- WORK INSTRUCTIONS: Pull out all lines from the listing below in which the word "view" appears.
═════ DATA SHOWN ═════
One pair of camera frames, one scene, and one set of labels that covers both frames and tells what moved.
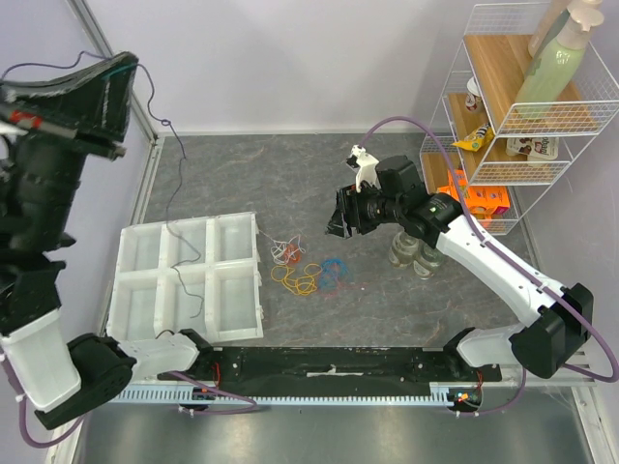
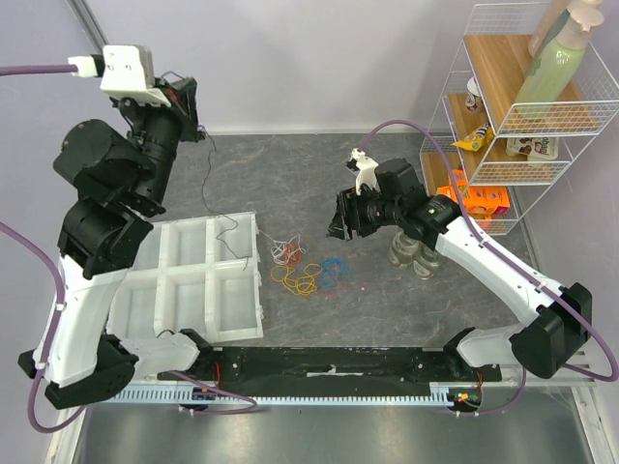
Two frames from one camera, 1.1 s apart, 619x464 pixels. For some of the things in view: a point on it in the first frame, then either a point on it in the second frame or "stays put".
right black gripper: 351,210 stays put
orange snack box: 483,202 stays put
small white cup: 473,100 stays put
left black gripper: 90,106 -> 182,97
═════
═════ DATA SHOWN ═════
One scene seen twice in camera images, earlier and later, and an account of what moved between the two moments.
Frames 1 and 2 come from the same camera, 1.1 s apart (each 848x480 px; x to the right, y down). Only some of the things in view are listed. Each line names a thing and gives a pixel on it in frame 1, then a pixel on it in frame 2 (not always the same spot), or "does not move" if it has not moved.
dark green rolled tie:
═════
═════ DATA SHOWN ═════
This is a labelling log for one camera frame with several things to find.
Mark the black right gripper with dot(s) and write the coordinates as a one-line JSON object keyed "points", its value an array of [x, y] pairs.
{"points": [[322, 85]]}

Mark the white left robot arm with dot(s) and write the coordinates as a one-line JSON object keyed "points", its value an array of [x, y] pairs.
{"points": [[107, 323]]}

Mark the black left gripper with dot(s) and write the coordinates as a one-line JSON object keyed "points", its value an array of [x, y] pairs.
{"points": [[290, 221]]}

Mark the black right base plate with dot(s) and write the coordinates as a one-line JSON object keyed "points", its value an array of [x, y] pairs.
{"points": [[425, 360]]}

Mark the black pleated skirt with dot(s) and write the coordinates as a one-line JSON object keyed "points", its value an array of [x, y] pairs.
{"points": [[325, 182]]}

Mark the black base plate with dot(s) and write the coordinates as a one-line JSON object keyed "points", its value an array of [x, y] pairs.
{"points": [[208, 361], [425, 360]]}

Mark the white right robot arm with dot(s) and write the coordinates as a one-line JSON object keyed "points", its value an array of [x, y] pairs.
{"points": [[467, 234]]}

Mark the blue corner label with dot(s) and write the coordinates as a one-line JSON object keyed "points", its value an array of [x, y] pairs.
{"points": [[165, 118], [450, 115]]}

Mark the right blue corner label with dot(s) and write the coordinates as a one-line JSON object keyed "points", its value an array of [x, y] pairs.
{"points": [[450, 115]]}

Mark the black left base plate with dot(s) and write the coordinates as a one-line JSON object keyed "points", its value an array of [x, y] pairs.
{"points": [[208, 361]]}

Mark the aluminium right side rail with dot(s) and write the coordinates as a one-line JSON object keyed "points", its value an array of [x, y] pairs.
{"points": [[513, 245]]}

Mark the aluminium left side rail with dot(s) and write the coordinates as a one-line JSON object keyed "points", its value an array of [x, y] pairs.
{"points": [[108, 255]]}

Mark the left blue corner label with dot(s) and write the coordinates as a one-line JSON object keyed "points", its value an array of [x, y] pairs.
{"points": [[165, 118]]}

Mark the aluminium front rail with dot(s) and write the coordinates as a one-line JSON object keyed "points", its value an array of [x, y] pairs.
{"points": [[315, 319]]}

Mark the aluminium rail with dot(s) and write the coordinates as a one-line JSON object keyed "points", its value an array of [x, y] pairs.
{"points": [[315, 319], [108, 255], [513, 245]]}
═════
- WRITTEN ANSWER:
Two frames from one camera, 1.1 s apart, 619x464 pixels. For some of the things in view: a point on it in the first frame, then either a point on it in the second frame or "stays put".
Frames 1 and 2 come from the same camera, 1.1 s apart (each 848x480 px; x to the right, y down). Only some of the things in view are listed. Each line names a thing and gives a pixel on it in frame 1, then a pixel on it in frame 2 (not always the same spot), or "does not move" if it has not moved.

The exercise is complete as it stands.